▶ _Data segment_:
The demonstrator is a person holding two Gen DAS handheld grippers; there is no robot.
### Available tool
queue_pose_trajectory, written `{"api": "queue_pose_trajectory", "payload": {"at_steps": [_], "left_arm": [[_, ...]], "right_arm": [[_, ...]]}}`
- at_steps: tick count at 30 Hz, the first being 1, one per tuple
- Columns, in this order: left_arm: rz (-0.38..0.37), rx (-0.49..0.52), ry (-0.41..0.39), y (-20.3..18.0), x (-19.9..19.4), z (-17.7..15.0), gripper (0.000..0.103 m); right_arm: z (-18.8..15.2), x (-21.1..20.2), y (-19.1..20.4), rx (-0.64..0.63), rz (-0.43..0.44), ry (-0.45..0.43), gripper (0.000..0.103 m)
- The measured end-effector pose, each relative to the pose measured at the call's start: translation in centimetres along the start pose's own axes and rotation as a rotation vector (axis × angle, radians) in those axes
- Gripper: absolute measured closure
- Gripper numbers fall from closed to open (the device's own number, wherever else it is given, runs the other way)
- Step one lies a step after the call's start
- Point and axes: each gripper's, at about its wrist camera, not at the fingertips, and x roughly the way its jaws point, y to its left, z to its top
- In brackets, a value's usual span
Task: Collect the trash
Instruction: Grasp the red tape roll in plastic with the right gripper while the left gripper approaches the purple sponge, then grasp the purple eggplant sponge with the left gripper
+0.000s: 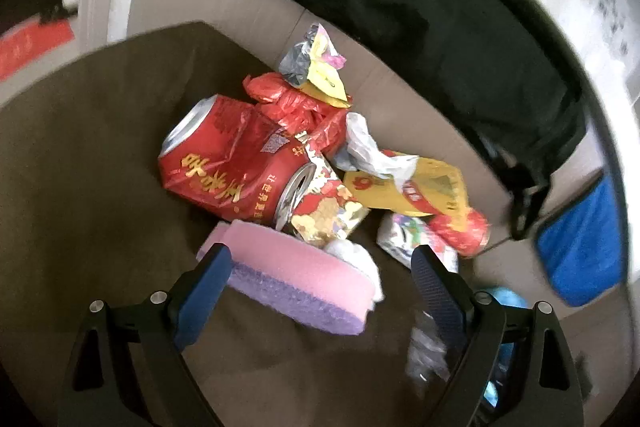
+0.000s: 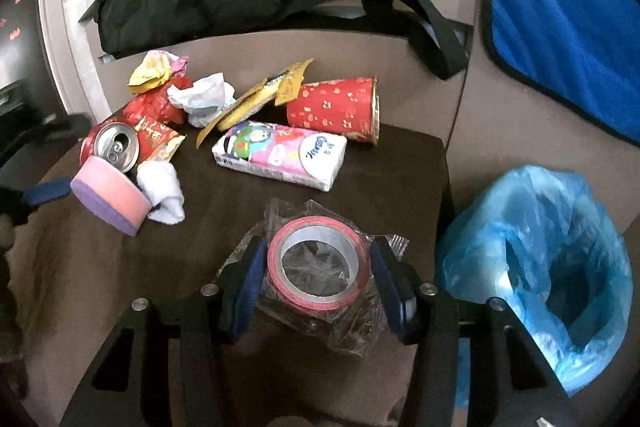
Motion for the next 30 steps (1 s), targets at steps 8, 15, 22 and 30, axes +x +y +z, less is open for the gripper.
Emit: {"api": "queue_pose_trajectory", "payload": {"at_steps": [8,15,22,30], "left_arm": [[-0.034,0.074,0.072,2.4,-0.2,-2.3,0.022],[-0.06,0.085,0.06,3.6,-2.2,-3.1,0.028],[-0.126,0.079,0.126,5.5,-2.8,-5.1,0.028],[-0.155,0.032,0.128,6.0,-2.5,-4.9,0.029]], "right_arm": [[-1.5,-1.4,-0.6,0.032,0.033,0.003,0.053],[-2.2,-2.1,0.0,0.02,0.043,0.005,0.053],[-3.1,-3.0,0.0,0.026,0.058,0.011,0.053],[-3.9,-3.6,0.5,0.025,0.054,0.021,0.053]]}}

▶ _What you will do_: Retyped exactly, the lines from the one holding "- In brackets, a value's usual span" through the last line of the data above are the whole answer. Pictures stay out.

▶ _Reply to the exercise_:
- In brackets, a value's usual span
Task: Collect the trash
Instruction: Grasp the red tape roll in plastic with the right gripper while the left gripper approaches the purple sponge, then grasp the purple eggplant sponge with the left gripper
+0.000s: 
+0.000s: 
Motion for the next 30 steps (1 s), targets at steps 8, 15, 22 and 30, axes +x +y +z, less is open for the gripper.
Emit: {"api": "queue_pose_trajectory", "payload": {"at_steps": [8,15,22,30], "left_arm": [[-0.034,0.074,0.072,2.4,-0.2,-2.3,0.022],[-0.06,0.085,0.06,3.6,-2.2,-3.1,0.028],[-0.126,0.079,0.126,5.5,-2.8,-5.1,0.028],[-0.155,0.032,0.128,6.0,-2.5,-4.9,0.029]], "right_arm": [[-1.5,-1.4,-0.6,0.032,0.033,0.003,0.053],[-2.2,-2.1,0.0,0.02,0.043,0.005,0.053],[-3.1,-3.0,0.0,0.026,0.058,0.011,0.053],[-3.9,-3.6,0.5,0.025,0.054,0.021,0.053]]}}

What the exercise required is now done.